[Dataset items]

◇ ◇ ◇ ◇ ◇ ◇ ◇

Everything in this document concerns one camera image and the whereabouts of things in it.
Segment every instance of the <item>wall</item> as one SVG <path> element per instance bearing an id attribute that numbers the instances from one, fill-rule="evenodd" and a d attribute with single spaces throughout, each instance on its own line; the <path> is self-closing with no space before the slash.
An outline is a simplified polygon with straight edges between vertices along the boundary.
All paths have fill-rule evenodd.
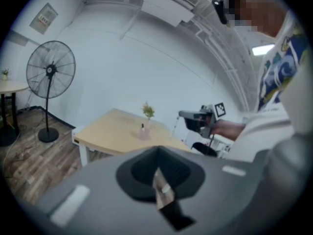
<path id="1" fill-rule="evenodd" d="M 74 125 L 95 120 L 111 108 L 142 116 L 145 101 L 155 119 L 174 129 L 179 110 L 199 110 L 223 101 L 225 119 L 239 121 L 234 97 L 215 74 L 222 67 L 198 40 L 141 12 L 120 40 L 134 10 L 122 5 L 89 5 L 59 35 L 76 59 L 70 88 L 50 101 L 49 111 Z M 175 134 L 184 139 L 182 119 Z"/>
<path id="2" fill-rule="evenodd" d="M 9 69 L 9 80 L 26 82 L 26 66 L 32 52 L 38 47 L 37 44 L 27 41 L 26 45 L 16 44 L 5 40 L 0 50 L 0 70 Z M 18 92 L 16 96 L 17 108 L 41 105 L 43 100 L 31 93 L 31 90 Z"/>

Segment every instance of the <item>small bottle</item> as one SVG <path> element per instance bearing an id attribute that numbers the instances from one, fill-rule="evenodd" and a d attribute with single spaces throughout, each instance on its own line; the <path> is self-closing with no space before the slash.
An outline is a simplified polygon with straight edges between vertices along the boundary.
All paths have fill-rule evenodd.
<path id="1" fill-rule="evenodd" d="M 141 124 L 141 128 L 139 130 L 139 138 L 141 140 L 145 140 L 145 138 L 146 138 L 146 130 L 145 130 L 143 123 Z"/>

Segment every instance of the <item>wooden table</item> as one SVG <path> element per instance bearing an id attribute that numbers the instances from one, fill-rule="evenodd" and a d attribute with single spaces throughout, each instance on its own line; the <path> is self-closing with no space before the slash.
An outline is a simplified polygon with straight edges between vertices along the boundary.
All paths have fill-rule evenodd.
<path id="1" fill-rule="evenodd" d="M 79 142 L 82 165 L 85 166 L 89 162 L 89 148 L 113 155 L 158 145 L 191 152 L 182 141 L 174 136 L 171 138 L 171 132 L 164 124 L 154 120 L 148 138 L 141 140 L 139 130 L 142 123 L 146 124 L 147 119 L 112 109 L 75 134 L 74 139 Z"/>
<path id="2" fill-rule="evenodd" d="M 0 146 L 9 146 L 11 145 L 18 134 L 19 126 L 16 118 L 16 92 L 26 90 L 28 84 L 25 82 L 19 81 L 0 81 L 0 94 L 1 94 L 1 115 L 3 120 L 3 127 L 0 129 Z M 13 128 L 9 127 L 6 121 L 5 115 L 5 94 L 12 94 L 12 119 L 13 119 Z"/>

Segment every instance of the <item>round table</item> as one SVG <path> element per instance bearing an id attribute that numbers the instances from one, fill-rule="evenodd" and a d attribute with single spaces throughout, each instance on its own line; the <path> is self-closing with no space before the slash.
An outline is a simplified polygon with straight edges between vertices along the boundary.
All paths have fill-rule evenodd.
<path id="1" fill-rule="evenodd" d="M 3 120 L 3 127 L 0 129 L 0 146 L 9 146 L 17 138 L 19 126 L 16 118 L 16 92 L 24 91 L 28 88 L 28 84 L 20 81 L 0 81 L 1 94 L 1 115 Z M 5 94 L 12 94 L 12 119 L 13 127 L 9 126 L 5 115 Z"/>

◇ ◇ ◇ ◇ ◇ ◇ ◇

- _PROBLEM REQUIREMENTS_: Wherever a line above contains the string "element", copy that line.

- _SOLUTION_:
Segment every instance of the <item>wall</item> as one SVG <path> element per instance bearing an id attribute that numbers the instances from one, fill-rule="evenodd" and a d attribute with single spaces throughout, each instance on its own line; the <path> is self-closing with no space before the slash.
Segment every instance of the <item>small bottle</item> as one SVG <path> element per instance bearing an id attribute that numbers the instances from one, fill-rule="evenodd" and a d attribute with single spaces throughout, each instance on its own line; the <path> is self-closing with no space before the slash.
Segment every instance of the <item>wooden table</item> as one SVG <path> element per instance bearing an id attribute that numbers the instances from one, fill-rule="evenodd" and a d attribute with single spaces throughout, each instance on its own line; the <path> is self-closing with no space before the slash.
Segment every instance of the <item>round table</item> as one SVG <path> element per instance bearing an id attribute that numbers the instances from one, fill-rule="evenodd" and a d attribute with single spaces throughout, each instance on its own line; the <path> is self-closing with no space before the slash.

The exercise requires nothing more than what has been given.